▶ _WHAT IS NEEDED_:
Only the lines from the start of the entries up to and including the line with "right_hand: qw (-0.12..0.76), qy" should be written out, exactly as they stand.

EXTRACTED ENTRIES below:

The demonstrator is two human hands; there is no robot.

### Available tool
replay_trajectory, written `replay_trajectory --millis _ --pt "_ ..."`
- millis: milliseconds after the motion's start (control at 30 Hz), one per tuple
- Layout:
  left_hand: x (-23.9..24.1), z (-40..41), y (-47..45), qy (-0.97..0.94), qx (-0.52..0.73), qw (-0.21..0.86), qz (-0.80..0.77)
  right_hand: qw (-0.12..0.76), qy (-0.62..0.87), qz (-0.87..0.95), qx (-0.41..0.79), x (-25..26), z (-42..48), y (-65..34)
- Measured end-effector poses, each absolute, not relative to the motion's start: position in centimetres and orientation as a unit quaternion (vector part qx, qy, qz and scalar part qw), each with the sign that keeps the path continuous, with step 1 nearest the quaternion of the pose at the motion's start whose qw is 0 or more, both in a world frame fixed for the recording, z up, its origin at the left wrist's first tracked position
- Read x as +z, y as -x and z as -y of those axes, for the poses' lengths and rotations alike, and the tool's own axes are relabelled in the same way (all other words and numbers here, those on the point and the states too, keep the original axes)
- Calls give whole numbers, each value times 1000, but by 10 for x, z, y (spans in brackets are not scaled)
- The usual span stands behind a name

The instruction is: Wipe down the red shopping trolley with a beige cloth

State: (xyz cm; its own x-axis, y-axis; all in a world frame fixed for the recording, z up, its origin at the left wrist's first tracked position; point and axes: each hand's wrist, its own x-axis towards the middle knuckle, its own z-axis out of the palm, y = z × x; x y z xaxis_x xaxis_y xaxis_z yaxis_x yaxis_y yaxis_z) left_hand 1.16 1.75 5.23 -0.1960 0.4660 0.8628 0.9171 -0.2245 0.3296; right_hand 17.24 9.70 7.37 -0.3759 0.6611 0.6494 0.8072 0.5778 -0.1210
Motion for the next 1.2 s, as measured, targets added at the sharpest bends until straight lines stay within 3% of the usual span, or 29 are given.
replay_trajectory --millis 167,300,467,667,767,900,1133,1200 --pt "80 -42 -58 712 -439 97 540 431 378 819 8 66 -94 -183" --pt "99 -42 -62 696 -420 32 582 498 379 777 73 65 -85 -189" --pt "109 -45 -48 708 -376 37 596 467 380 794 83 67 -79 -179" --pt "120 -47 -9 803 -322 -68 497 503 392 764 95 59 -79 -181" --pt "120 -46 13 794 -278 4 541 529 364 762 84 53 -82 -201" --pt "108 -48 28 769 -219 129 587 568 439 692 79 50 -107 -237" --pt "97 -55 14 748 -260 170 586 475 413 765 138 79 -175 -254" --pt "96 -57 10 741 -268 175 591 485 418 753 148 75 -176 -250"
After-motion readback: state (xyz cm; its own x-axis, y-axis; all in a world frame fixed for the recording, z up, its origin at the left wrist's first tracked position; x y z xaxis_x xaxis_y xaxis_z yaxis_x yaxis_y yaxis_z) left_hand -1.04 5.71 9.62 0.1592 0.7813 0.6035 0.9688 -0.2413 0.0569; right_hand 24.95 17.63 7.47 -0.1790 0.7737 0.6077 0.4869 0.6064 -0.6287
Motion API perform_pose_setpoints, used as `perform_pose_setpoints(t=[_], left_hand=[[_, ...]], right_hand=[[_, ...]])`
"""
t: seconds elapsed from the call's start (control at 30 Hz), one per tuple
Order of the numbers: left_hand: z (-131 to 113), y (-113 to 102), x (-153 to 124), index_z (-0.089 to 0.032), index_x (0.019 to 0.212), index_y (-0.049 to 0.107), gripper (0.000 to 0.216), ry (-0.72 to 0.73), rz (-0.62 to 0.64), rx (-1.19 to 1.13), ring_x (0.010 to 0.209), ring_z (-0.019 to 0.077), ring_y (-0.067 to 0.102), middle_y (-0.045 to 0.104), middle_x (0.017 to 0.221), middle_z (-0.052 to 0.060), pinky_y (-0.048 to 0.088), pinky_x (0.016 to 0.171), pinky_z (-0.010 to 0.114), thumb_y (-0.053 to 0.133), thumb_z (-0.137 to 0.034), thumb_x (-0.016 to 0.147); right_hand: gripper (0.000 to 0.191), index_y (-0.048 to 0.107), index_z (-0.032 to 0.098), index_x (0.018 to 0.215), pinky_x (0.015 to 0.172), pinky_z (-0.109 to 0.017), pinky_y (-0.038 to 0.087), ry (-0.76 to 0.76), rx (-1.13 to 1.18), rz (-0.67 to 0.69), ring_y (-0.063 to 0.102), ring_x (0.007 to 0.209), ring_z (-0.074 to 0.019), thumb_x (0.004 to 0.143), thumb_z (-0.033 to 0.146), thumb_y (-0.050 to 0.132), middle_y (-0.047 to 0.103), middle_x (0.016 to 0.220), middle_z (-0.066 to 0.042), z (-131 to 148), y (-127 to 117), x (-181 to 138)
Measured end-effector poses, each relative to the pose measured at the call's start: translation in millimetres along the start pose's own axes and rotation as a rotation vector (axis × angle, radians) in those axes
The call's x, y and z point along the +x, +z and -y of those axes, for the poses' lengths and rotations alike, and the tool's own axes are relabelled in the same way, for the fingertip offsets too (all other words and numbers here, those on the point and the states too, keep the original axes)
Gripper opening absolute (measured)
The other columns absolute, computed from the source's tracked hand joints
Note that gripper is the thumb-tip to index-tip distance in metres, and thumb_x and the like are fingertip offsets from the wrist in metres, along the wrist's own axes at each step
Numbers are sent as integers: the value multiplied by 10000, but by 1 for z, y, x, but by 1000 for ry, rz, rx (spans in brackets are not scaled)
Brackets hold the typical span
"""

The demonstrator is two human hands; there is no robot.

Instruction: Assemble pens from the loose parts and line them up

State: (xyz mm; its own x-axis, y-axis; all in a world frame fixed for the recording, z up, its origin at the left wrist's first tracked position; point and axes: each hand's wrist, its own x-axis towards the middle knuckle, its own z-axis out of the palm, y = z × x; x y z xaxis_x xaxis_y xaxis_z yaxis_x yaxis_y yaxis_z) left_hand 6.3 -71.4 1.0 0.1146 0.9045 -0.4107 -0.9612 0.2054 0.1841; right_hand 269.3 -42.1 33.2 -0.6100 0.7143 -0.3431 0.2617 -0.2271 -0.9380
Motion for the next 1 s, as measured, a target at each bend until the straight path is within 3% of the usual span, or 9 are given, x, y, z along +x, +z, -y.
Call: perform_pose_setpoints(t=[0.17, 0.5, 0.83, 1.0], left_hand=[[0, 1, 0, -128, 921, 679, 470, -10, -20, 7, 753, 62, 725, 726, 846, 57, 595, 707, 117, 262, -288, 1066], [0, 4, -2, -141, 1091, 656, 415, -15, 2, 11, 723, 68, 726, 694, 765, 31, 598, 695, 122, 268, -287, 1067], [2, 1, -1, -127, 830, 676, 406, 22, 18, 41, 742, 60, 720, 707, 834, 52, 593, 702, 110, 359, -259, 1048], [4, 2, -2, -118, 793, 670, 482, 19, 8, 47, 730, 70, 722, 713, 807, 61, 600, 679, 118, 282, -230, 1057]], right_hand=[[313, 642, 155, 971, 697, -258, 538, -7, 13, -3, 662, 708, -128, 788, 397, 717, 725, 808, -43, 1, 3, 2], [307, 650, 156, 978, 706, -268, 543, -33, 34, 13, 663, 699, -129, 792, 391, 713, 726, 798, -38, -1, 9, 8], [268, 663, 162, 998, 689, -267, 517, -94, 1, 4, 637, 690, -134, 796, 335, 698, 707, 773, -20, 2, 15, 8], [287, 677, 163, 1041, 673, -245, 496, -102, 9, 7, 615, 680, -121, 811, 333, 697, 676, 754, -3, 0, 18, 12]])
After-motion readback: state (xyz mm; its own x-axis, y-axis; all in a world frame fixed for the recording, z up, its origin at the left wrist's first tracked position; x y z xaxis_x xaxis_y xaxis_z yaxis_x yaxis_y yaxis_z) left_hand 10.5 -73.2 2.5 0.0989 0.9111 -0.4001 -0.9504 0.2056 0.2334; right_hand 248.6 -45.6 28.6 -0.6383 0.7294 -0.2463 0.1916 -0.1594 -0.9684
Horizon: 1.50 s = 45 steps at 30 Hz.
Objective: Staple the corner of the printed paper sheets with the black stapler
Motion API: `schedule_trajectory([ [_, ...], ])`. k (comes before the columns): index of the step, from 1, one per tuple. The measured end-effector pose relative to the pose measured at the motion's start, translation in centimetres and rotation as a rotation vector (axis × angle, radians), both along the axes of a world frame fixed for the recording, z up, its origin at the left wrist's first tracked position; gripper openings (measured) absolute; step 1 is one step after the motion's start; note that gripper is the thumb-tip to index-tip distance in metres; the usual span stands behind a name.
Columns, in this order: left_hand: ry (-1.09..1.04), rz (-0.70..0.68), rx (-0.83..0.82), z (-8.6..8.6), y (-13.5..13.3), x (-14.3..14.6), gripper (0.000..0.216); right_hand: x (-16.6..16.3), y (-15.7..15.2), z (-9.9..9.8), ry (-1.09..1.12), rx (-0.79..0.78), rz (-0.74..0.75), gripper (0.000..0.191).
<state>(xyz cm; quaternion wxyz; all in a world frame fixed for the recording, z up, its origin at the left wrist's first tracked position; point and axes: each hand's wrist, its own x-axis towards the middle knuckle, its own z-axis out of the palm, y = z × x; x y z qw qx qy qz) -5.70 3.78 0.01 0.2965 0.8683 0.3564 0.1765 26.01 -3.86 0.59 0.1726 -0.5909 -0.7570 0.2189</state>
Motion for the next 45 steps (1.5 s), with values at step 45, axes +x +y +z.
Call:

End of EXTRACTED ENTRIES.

▶ _EXERCISE OUTPUT_:
The demonstrator is two human hands; there is no robot.

### Available tool
replay_trajectory, written `replay_trajectory --millis _ --pt "_ ..."`
- millis: milliseconds after the motion's start (control at 30 Hz), one per tuple
- Layout:
  left_hand: x (-23.9..24.1), z (-40..41), y (-47..45), qy (-0.97..0.94), qx (-0.52..0.73), qw (-0.21..0.86), qz (-0.80..0.77)
  right_hand: qw (-0.12..0.76), qy (-0.62..0.87), qz (-0.87..0.95), qx (-0.41..0.79), x (-25..26), z (-42..48), y (-65..34)

The answer contains nothing more.